First of all, I'm just going to come out and say it: I'm depressed. I think I'm been in denial about this for about the past week, but yesterday I realized that I just need to accept it. See, there's nothing wrong with my life ...except for a little brain biochemical imbalance. So this happens from time to time. Right now it's no more annoying than, say, a bad back. However, it can (and has in the past) get pretty bad. I think I'm over the hump now of this episode and I just need to wait it out. And before you suggest it, yes, I could go on the drugs, but I find the 5-10% of my life that I'm like this is more tolerable than being an emotionaless zombie 100% of the time. (Not to mention all of the other side effects.) Still, I may pick up some St. John's Wort tomorrow, which I have had good success with in the past without any side effects. Honestly, I haven't had a prolonged mild episode in a while (as opposed to the short term "depths of despair" of which I've had a few in the past year) and I'm sort of trying to remember how to deal.
Secondly, the road trip was good. My sister and I get along really well - she's one of the few people that can really make me laugh. I mean, I'm usually in good cheer (present time excepted) but she can say stuff that tickles my funny bone like few people can. It's also nice to talk to another professional woman about stuff. She has a PhD and although she's not in academe like I am, she understands the hustle. On the other hand, she's sort of like a "scared straight" program for me. In many ways, she's what I don't want to turn into.
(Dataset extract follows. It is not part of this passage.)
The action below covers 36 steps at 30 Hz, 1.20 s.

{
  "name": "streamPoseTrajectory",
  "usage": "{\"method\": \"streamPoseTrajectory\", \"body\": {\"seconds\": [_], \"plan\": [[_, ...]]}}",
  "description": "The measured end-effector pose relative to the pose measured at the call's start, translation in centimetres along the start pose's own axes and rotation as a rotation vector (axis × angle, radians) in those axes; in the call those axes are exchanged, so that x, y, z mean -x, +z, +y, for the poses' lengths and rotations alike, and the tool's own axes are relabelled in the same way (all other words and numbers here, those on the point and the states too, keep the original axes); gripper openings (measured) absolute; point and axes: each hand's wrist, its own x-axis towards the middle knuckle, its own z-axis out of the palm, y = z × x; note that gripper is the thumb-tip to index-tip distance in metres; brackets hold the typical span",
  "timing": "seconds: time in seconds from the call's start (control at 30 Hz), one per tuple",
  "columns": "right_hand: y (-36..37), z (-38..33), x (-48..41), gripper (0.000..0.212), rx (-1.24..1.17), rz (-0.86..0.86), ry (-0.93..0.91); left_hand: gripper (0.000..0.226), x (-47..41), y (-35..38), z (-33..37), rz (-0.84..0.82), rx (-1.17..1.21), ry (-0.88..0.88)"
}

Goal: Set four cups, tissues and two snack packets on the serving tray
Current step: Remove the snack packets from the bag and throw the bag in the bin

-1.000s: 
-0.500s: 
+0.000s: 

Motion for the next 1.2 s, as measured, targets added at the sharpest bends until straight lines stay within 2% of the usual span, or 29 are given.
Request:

I can safely scratch Buffalo, NY off of my "places I could live" list. I could not live in Buffalo. It is quite possibly the most depressing city I have ever seen. And, let's not forget, I have visited NOLA post-Katrina. There were factories belching smoke everywhere. The air was so dirty that it rained and the car was dirtier afterwards. Yes, the falls were beautiful. And Toronto is two hours away. But, you know what? Live in Toronto if you want that.
Speaking of the falls, I couldn't help noticing suicide prevention help phones around the American Falls park. I had to just look at my sister and say, "I'm coming off of a major depressive episode and you took me to a popular suicide spot for a vacation? What the Hell is wrong with you?" And we laughed. But, seriously, the hell? It occurred to me that they had those phones at the Golden Gate Bridge too. I think I have a new vacation theme! And, of course, wikipedia has a list of popular suicide spots. Hmmm...I'm thinking Beachy Head, maybe?
Okay...this has just about taxed my energy. I'm going to do my dishes and listen to the news. When I cannot handle the sound of Chris Matthews voice one second longer, I've got books. I'm starting the Dresden Files books tonight (fortunately my boss understands about needing escapism literature) and I have high hopes. OH, that reminds me....for you Twilight and The Tudors fans, apparently Stephanie Meyer wanted Henry Cavill to play Edward but he aged out of the role. That would have been awesome because Henry Cavill is quite possibly the best looking guy on TV right now, IMHO.
I'll be back Sunday, hopefully with lots of fun pictures to share. Be good.
tortuga is...
unable to come up with a status message that doesn't either (a) passive-aggressively call one of you bitches out on your increasingly cuntish behavior as of late or (b) make her sound like a drama queen and put up some sort of woe-is-me message and has thus decided to act like an adult and just leave the damn thing blank until she can come up with something amusing or light-hearted OR until Friday when she'll put up her road trip message.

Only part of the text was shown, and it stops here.